WHAT IS NEEDED
What you return should be each line of the data containing the string "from".
+--
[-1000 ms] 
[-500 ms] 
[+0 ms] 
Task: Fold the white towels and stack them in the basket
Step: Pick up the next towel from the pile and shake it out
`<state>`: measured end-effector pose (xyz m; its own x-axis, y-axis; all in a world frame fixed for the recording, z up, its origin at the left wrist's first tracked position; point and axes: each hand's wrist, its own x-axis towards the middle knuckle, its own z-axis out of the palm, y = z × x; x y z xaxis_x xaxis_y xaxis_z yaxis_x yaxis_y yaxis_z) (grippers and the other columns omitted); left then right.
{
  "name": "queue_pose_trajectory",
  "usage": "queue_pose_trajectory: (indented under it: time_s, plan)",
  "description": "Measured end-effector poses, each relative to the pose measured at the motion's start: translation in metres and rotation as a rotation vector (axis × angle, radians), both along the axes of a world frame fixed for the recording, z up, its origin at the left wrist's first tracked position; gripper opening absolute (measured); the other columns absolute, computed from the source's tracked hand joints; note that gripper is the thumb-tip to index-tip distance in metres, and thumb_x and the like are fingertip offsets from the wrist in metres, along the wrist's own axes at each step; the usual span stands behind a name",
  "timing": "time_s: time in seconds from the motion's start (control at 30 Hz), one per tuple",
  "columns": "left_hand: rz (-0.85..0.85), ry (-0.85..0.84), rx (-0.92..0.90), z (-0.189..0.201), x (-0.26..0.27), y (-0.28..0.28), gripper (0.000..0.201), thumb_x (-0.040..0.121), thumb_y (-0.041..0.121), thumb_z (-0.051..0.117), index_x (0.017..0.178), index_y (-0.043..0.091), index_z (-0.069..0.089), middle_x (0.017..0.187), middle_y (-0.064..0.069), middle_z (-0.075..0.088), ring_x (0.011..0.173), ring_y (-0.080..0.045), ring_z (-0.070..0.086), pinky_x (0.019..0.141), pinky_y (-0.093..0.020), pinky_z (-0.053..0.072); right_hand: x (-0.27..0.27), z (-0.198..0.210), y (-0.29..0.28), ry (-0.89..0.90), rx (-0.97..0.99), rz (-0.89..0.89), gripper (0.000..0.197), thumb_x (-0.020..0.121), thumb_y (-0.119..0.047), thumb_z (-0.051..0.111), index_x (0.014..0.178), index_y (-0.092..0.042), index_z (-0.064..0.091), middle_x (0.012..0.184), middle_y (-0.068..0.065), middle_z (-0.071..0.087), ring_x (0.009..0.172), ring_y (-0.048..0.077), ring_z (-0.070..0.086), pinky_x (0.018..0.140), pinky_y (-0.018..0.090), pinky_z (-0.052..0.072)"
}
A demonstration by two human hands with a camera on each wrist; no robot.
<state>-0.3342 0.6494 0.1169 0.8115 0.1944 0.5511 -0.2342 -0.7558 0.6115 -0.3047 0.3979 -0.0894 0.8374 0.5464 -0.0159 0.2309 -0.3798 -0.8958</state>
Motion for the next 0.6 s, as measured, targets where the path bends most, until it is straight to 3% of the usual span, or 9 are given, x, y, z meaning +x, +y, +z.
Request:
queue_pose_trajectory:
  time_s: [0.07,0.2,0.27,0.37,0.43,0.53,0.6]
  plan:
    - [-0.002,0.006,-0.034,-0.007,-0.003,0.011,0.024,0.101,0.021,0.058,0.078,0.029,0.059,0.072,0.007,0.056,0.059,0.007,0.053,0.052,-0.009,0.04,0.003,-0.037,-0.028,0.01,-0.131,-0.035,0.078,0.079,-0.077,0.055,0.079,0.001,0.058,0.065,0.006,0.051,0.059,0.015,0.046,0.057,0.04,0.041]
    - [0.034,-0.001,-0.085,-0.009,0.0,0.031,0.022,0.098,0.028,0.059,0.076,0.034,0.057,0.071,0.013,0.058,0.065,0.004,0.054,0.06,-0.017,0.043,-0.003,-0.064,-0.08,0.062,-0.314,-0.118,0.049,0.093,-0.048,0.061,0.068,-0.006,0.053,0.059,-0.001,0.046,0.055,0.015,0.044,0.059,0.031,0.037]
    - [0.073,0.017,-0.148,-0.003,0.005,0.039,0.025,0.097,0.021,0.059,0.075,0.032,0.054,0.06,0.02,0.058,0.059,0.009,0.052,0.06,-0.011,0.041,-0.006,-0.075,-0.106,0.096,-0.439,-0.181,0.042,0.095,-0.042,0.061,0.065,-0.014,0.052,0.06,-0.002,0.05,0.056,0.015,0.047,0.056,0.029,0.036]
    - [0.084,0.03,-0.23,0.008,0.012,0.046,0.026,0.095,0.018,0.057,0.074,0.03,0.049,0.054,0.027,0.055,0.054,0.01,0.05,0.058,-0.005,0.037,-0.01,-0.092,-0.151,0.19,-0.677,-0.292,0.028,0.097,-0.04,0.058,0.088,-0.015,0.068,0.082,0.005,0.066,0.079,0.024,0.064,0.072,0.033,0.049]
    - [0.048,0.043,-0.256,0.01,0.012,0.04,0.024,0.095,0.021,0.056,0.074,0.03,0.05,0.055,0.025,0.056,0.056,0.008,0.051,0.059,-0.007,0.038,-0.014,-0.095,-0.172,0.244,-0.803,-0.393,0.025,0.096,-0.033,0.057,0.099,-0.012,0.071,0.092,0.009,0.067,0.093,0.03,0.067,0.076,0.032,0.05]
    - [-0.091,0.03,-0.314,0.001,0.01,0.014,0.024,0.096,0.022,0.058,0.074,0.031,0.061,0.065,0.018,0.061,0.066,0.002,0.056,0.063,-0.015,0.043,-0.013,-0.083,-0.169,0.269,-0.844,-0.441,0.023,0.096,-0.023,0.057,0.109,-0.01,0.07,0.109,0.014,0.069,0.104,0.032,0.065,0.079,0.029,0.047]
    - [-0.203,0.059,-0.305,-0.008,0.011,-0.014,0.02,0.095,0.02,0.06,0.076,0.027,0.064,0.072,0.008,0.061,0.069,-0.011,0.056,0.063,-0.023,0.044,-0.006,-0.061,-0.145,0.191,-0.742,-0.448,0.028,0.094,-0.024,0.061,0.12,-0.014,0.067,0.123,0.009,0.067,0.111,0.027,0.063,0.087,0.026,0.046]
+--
TASK SOLUTION
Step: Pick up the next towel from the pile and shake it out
  "description": "Measured end-effector poses, each relative to the pose measured at the motion's start: translation in metres and rotation as a rotation vector (axis × angle, radians), both along the axes of a world frame fixed for the recording, z up, its origin at the left wrist's first tracked position; gripper opening absolute (measured); the other columns absolute, computed from the source's tracked hand joints; note that gripper is the thumb-tip to index-tip distance in metres, and thumb_x and the like are fingertip offsets from the wrist in metres, along the wrist's own axes at each step; the usual span stands behind a name",
  "timing": "time_s: time in seconds from the motion's start (control at 30 Hz), one per tuple",

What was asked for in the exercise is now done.